Conference-debate: "Industry and waste: toward the circular economy"

Tuesday, November 23, 10am-12pm CET - Face-to-face and online conference

The transition to a circular economy has become a necessity. Faced with the limits of the linear production and consumption model, how can we encourage the development of more circular and frugal practices at all levels?

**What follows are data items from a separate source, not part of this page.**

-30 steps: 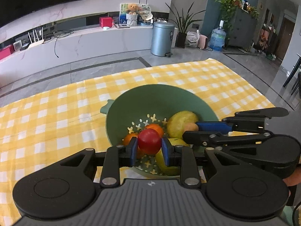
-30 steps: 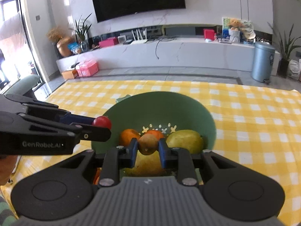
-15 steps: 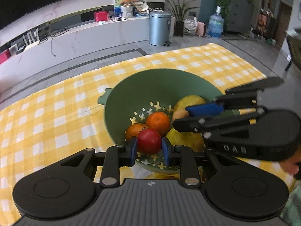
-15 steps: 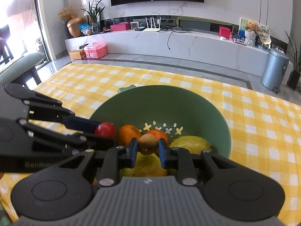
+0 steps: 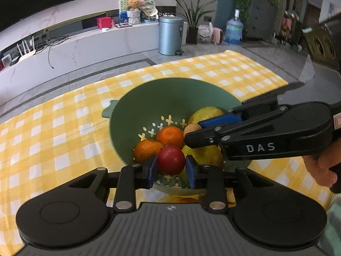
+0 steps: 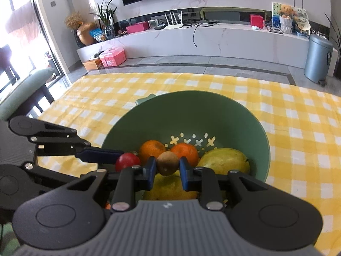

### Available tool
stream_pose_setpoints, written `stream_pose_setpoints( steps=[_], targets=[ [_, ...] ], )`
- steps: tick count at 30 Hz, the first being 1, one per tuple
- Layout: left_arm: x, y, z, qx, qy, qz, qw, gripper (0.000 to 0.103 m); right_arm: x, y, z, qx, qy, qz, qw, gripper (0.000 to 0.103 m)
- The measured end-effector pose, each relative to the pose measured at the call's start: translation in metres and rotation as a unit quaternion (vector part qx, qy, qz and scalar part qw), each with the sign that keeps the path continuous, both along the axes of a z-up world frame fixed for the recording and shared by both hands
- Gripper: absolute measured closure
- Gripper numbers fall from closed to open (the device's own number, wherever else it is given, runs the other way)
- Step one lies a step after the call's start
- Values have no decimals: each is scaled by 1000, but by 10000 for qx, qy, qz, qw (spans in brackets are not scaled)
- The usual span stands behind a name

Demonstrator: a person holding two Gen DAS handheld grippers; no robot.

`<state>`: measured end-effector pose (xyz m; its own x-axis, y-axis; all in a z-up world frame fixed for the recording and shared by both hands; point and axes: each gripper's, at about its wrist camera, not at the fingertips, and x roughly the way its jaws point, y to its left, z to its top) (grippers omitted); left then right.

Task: Organize fruits
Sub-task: 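Lower the plum and kiwi into the colander and open both tools, then withdraw both tools from the colander toward the two loose oranges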

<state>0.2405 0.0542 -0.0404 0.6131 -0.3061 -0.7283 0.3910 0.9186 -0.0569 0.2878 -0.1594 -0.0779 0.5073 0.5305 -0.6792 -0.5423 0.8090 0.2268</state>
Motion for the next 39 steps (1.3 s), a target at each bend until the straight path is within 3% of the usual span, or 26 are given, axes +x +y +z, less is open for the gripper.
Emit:
stream_pose_setpoints(
  steps=[2,4,7,9,13,16,25,33,39],
  targets=[
    [-1,6,3,-198,-17,69,9998,54,2,-1,1,88,69,-23,9999,83],
    [-1,10,6,-341,-5,68,9994,50,3,0,2,134,109,-32,9998,83],
    [-2,13,7,-423,-30,130,9990,50,4,3,2,89,119,-26,9999,83],
    [0,21,10,-672,17,287,9973,50,5,6,2,73,156,0,9999,83],
    [-1,47,21,-1277,-53,802,9885,50,6,10,3,68,207,51,9998,83],
    [-3,60,28,-1508,-102,1031,9831,50,8,16,1,-22,235,119,9997,83],
    [-4,59,22,-1283,55,1096,9856,50,12,35,-7,-586,174,104,9981,83],
    [-13,65,21,-1353,164,1164,9838,50,4,24,-1,-439,99,-135,9989,73],
    [-27,55,30,-1109,-42,1040,9884,50,-28,3,12,-172,-405,-478,9979,73]
  ],
)
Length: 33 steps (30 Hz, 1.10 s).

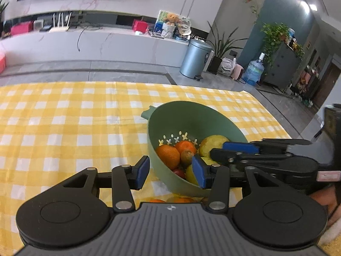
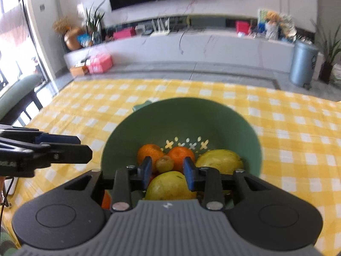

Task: Organize fruits
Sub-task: 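Withdraw both tools from the colander toward the two loose oranges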

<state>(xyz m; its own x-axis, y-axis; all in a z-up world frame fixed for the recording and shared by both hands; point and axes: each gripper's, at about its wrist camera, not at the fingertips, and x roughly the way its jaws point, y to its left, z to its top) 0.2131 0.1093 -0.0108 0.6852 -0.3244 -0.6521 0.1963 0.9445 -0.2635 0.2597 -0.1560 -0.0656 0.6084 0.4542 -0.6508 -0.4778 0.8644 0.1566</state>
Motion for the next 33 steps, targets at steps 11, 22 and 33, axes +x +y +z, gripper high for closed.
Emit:
stream_pose_setpoints(
  steps=[11,22,33],
  targets=[
    [-24,-34,1,882,-22,-581,9944,47,-96,-21,0,401,-852,-583,9938,61],
    [-30,-21,-31,597,408,-429,9965,48,-119,-4,-34,173,-854,-436,9952,59],
    [-23,-7,-51,271,731,-219,9967,48,-107,8,-57,153,-468,-258,9985,58]
  ],
)
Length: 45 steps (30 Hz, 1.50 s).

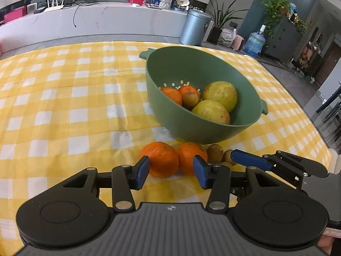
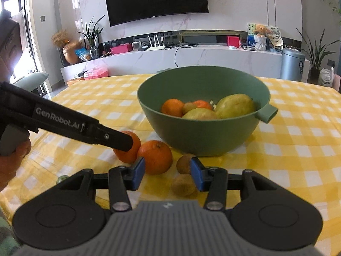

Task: Organize fruits
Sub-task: 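Withdraw both tools from the colander toward the two loose oranges, then grasp an orange with the left tool while the right tool grasps the other orange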

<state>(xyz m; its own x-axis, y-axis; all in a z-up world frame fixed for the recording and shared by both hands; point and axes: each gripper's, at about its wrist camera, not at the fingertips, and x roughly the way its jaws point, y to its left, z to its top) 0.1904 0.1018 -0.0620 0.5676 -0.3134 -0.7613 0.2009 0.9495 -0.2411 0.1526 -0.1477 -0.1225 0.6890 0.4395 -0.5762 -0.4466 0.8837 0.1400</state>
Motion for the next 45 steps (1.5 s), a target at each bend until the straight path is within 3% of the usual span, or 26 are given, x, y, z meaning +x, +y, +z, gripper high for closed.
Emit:
stream_pose_setpoints(
  steps=[9,18,37,40,45],
  targets=[
    [2,1,-8,287,22,109,9995,48,9,14,-5,-115,-60,304,9995,58],
    [8,3,-14,74,14,82,9999,47,11,27,-9,-368,-259,589,9972,58],
    [18,23,-25,-725,480,392,9954,45,23,28,-20,-308,6,453,9985,62],
    [17,22,-24,-757,485,373,9953,51,23,28,-20,-322,-11,458,9984,63],
    [17,20,-22,-632,493,260,9964,52,21,26,-20,-345,-26,476,9983,63]
  ],
)
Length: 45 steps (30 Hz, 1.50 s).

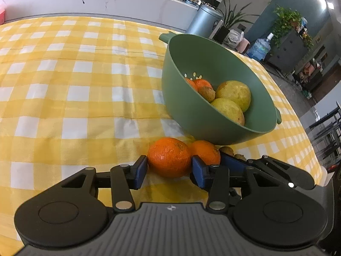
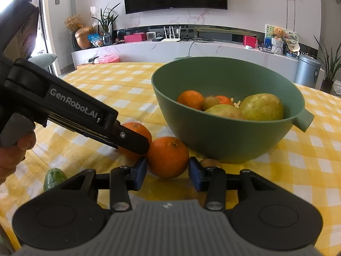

To answer this question, the Veolia Institute organized a conference on November 23rd to mark the release of the new issue of its review on: "Industry and waste: toward the circular economy". 



After an introduction by Nicolas Renard, Executive Director of the Veolia Institute, Valérie Guillard, Professor of Marketing at the University of Paris Dauphine, focused on consumer behavior and the issue of sufficiency, which questions the need to purchase, upstream of the circular economy. 

Ronan Groussier, Head of Public Affairs at the NGO Halte à l'Obsolescence Programmée-HOP, presented the work of his organization to inform consumers, influence public decisions and help companies extend their products' lifespan and enhance repairability.

Jean-Paul Raillard, president of the ENVIE federation, recalled the potential for local job creation in the circular economy, particularly in the field of repair. The Envie network employs 2,800 people, two-thirds of whom are on social integration schemes, for the repair of WEEE, in particular large household appliances, and medical equipment (e.g. wheelchairs).

Cédric L'Elchat, Managing Director of Veolia subsidiary SARP Industries, recalled the challenges in terms of public health, climate, environmental protection and strategic resources of the development of electric vehicles. He explained why the recycling of electric vehicle batteries is a solution for the future.

The speakers' presentations were followed by a debate, moderated by Franck Aggeri, Professor of Management at the Scientific Management Center of Mines ParisTech and coordinator of the latest issue of the Veolia Institute  Review "Industry and waste: toward the circular economy".